BAD ZWISCHENAHN - „Nur frohe Botschaften“ hatte Rainer Neumann bei der Vorstellung der Arbeitsmarktzahlen für den September zu vermelden. „Wir haben überall ein Minus“, betonte der stellvertretende Teamleiter der Agentur für Arbeit unter Verweis auf die Zahlen.
Und in der Tat, nicht nur die Gesamtzahl der Arbeitslosen im Landkreis Ammerland ist im Vergleich zum Vormonat um 265 und im Vergleich zum September 2010 um 186 gesunken. Bei allen Gruppierungen sind die Zahlen rückläufig: Bei den Jüngeren (bis 25 Jahre) werden 251 Arbeitslose in der Statistik geführt (86 weniger als vor einem Monat und 45 weniger als im September 2010), bei den über 50-Jährigen sind es 882 (minus 56 bzw. minus 18). Und auch bei den ausländischen Mitbürgern ging die Arbeitslosigkeit zurück – auf 177 Männer und Frauen (minus 57 bzw minus 55). Im September waren im Ammerland somit 2672 Menschen ohne Arbeitsplatz, 1214 davon entfallen auf den Bereich Sozialgesetzbuch (SGB) III (Agentur für Arbeit), 1458 werden von den Jobcentern des Landkreises betreut (SGB II). Die Arbeitslosenquote sank auf 4,4 Prozent. Der Landkreis verzeichnet mit 2882 Bedarfsgemeinschaften (minus 18) die niedrigste Zahl bisher.
Gründe für den Rückgang sieht Neumann unter anderem im Beginn des Ausbildungsjahres. Und hier rechnet er mit einem weiteren Rückgang, da bei der nächsten Statistik auch die neuen Studenten entfielen. Mit dem September hätten aber auch neue arbeitspolitische Maßnahmen begonnen, liefert Jörg Lohmeyer vom Jobcenter eine weitere Erklärung für die positive Entwicklung.
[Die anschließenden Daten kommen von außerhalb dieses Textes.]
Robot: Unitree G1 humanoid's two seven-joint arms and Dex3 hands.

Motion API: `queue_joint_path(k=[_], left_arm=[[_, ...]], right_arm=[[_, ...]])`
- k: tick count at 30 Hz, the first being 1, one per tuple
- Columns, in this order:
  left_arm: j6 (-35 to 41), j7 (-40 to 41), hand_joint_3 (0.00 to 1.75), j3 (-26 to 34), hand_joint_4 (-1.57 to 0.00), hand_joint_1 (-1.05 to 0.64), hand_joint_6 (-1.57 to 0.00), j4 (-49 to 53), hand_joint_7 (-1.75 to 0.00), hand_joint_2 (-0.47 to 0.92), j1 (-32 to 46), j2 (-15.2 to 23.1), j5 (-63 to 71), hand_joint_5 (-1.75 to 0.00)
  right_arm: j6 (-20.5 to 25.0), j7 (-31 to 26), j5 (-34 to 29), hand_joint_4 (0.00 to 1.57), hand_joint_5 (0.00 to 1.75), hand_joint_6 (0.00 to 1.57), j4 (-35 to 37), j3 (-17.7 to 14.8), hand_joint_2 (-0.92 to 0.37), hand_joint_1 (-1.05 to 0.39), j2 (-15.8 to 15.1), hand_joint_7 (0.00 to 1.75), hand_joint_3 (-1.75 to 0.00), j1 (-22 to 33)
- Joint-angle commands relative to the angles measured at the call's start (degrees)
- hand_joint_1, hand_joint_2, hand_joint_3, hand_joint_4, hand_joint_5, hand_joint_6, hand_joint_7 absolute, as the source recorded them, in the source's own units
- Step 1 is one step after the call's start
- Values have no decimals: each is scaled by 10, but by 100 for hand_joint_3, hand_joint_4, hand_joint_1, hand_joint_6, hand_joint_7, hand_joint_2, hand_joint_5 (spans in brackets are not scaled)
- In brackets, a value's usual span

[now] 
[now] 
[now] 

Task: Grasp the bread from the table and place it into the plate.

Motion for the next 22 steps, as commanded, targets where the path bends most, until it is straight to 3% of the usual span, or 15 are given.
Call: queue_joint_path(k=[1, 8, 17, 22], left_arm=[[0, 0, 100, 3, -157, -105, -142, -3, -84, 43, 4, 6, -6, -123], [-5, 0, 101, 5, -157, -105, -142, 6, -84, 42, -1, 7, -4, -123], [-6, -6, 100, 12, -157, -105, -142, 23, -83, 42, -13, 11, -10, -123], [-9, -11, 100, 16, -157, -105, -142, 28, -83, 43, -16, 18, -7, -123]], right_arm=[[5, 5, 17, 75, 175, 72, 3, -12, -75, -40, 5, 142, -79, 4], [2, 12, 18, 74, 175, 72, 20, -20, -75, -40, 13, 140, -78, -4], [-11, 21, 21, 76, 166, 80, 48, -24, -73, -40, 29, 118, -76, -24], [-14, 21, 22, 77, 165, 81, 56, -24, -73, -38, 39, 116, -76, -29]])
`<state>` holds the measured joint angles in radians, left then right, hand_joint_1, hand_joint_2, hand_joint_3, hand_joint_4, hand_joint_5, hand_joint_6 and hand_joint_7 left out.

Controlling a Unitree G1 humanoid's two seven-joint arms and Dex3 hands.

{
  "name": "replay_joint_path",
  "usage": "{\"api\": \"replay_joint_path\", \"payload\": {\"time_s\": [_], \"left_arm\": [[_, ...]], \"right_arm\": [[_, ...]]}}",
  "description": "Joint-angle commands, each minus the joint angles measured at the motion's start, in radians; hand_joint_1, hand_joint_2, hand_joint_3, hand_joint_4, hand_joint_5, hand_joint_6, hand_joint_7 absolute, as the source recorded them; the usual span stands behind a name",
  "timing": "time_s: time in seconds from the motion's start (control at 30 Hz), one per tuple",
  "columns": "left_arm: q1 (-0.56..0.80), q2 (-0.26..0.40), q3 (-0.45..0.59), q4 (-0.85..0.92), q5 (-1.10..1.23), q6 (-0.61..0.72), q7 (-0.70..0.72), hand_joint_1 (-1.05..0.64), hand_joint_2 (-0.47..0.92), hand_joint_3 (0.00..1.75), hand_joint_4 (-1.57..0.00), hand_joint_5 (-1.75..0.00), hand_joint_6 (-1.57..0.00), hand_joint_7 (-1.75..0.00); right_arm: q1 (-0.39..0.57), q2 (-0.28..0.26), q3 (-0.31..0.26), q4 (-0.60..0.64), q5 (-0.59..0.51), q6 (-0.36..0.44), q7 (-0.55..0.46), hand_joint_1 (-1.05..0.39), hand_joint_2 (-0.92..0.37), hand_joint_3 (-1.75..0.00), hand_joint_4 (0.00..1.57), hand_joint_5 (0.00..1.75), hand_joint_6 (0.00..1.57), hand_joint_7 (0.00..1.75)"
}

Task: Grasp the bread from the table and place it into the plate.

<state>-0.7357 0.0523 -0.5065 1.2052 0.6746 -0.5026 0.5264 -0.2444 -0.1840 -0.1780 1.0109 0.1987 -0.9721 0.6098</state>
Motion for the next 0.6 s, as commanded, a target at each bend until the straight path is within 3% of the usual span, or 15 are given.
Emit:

Damit allerdings enden die frohen Botschaften auch: Die Menschen, die derzeit ohne Arbeit sind, seien äußerst schwer zu vermitteln, betonten Arbeitsagentur und Jobcenter. „Die Anforderungsprofile der Bewerber und der Arbeitgeber liegen sehr weit auseinander“, sagt Stefan Hollatz vom Arbeitgeber-Service der Arbeitsagentur. „Und es wird immer schwieriger, beide Seiten zur Deckung zu bringen.“ Es fehlten mittlerweile selbst gering qualifizierte Kräfte, so Lohmeyer. Dabei böten sowohl Agentur wie auch Jobcenter Unterstützung bei der Eingliederung wenig qualifizierter Bewerber.
Und noch etwas haben die Experten beobachtet: Immer mehr Arbeitgeber aus allen Branchen suchen „im Kampf um gute Azubis“ sehr früh Auszubildende. War es früher vor allem im kaufmännischen Bereich üblich, bereits im Vorjahr Bewerber auszuwählen, setzen auch immer mehr Handwerkbetriebe auf die frühe Entscheidung.